The federal government on Monday indicted eight men and one woman from Long Island, N,Y., charged with conspiring to commit wire fraud, stealing identities and concealing and harboring illegal immigrants employed at 7-Eleven franchise stores throughout Long Island and Virginia.
Through this scheme, the defendants, who owned, managed and controlled 14 7-Eleven franchise stores during the course of the conspiracies, allegedly hired dozens of illegal immigrants, equipped them with more than 20 identities stolen from U.S. citizens, housed them at residences owned by the defendants and stole substantial portions of their wages.
7-Eleven Inc. has begun reopening the stores closed in the raids under corporate control with corporate managers and employees.

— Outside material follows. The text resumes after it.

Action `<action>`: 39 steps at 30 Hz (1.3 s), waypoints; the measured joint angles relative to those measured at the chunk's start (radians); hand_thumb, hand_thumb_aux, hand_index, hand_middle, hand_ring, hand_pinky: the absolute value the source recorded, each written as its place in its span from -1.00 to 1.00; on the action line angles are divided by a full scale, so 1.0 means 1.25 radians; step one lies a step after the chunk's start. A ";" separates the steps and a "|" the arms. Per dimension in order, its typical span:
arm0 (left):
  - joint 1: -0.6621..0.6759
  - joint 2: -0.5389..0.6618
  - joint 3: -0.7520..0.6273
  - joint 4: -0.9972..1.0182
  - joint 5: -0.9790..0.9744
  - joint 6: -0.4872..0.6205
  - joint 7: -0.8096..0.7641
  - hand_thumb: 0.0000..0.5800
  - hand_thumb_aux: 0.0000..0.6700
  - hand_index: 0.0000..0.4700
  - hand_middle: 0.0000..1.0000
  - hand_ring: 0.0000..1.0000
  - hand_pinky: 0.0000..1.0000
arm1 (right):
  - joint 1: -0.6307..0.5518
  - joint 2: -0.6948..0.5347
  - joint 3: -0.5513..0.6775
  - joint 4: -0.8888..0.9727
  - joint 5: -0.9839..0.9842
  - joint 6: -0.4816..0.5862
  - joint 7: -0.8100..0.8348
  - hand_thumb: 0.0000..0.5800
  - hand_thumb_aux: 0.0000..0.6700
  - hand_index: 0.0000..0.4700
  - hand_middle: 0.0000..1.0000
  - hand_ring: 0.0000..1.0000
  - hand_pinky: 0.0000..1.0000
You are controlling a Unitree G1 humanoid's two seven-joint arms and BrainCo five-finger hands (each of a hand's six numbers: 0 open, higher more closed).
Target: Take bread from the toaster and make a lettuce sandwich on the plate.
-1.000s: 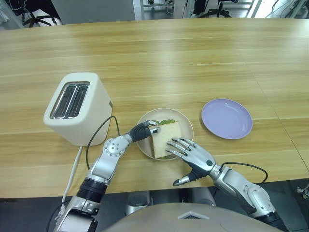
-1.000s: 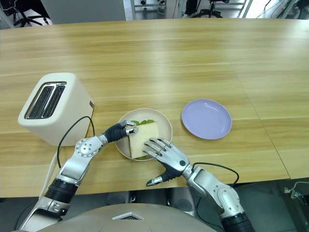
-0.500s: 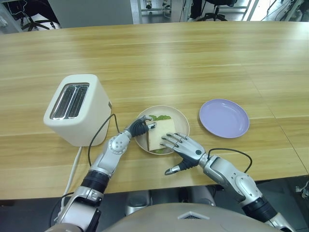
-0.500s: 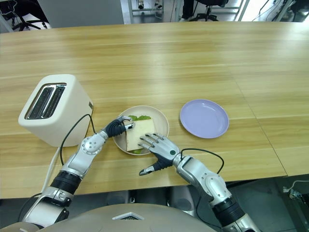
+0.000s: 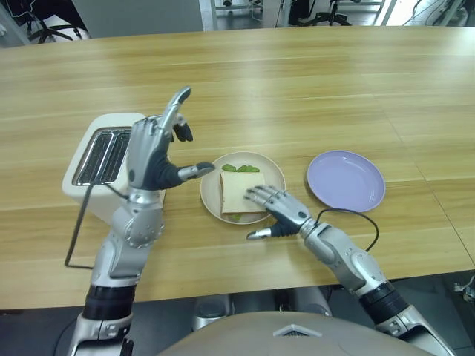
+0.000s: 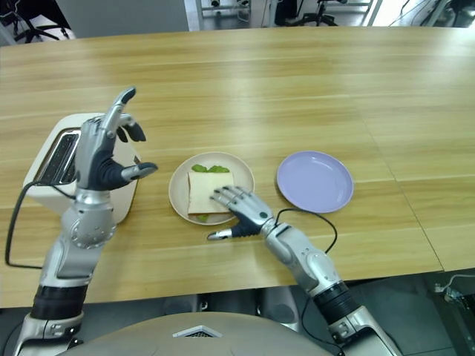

In the letter to franchisees, 7-Eleven executive vice president and COO Darren Rebelez said, "Pursuant to the franchise agreement, franchisees have an obligation to comply with all legal requirements concerning the accurate and thorough completion of the Employment Eligibility Verification Form I-9 for every employee they hire. … Failure to comply will result in serious consequences, including the possible termination of [the] franchise agreement."
It added, "We know that you are the sole employer of all associates in your stores, and we are not attempting to interfere with your employment relationship or control how you hire, fire or manage your employees; however, we have a critical need to protect the integrity and reputation of the 7-Eleven brand, a right to insist upon your compliance with the franchise agreement and to ensure that all franchised stores are being operated in a lawful manner."
It also said, "Beginning July 1, field consultants will visit all stores to review I-9 documents and determine if any are missing or contain substantive violations. If any I-9 is determined to be missing or to have substantive violations, we will issue you a breach notice requiring an appropriate cure of the deficiencies."
Incorrect forms "could result in fines from government agencies of $110 to $1,100 per I-9 form," the letter said.
A 7-Eleven franchisee in the Midwest told CSP Daily News that 7-Eleven Inc. has been relatively quiet about the East Coast issues. The retailer, who requested anonymity, said communications have been limited to a brief explanation of what happened in Virginia and New York and the I-9 memo.
7-Eleven operates, franchises or licenses more than 10,000 7-Eleven stores in North America. Globally, 7-Eleven has some 50,000 stores in 16 countries. During 2012, 7-Eleven stores generated total worldwide sales close to $84.8 billion.